▶ [WHAT YOU SHOULD DO] Please copy every line of the data in which the string "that" appears.

%%

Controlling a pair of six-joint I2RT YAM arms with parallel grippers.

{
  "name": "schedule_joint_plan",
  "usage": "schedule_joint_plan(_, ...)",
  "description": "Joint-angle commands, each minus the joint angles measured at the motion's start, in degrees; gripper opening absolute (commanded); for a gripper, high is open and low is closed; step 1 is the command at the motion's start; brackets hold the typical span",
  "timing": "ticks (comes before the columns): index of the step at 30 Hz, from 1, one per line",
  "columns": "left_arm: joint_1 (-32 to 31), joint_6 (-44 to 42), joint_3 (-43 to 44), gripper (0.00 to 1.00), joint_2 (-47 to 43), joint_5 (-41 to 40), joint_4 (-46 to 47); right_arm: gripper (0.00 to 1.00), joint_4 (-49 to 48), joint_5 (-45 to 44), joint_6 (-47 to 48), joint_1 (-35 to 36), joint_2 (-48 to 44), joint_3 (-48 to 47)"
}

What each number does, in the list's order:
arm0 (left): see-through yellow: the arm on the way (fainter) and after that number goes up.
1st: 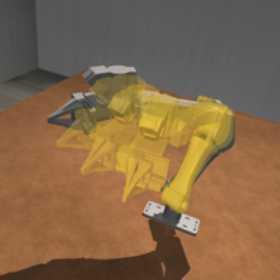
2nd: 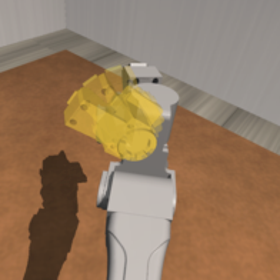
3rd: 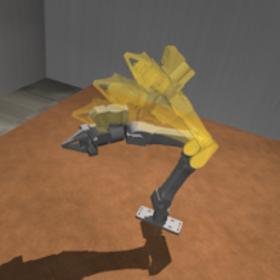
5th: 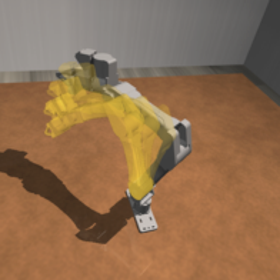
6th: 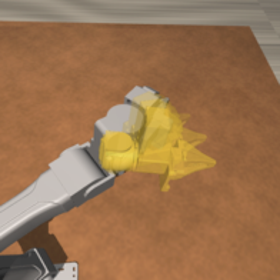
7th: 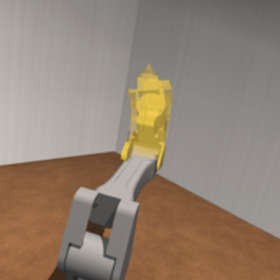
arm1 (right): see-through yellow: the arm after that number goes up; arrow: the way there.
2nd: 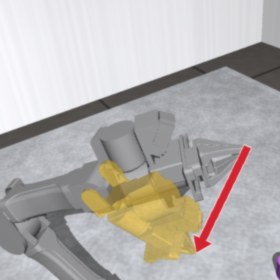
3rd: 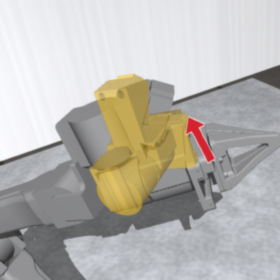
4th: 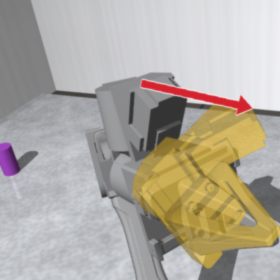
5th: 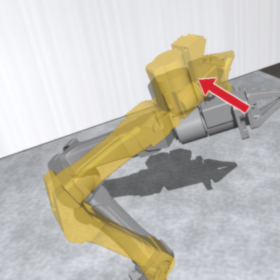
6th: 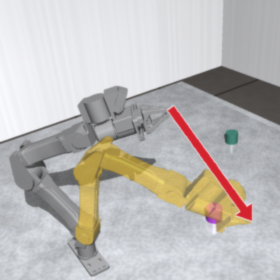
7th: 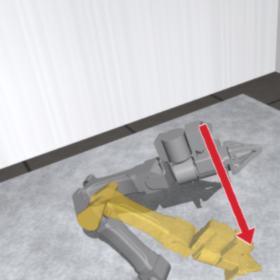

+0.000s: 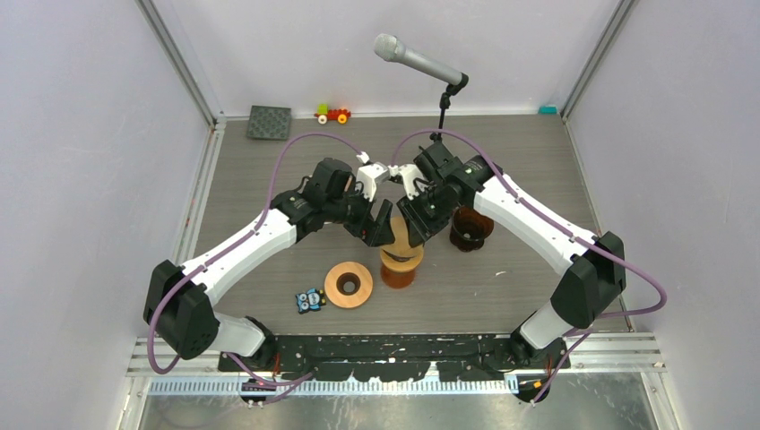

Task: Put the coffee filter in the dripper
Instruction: Place the coffee filter in the coffee dripper.

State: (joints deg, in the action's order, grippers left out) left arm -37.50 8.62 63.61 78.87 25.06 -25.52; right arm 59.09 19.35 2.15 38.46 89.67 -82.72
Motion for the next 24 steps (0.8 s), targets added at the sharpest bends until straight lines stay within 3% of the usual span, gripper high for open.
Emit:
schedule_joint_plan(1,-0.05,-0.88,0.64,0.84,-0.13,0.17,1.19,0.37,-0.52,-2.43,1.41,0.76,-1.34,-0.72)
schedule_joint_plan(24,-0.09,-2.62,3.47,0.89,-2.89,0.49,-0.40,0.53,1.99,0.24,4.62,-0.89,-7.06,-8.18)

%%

▶ [WRITTEN REPLY]
arm0 (left): see-through yellow: the arm on the way (fainter) and after that number goes up.
arm1 (right): see-through yellow: the arm after that number goes up; arrow: the way there.

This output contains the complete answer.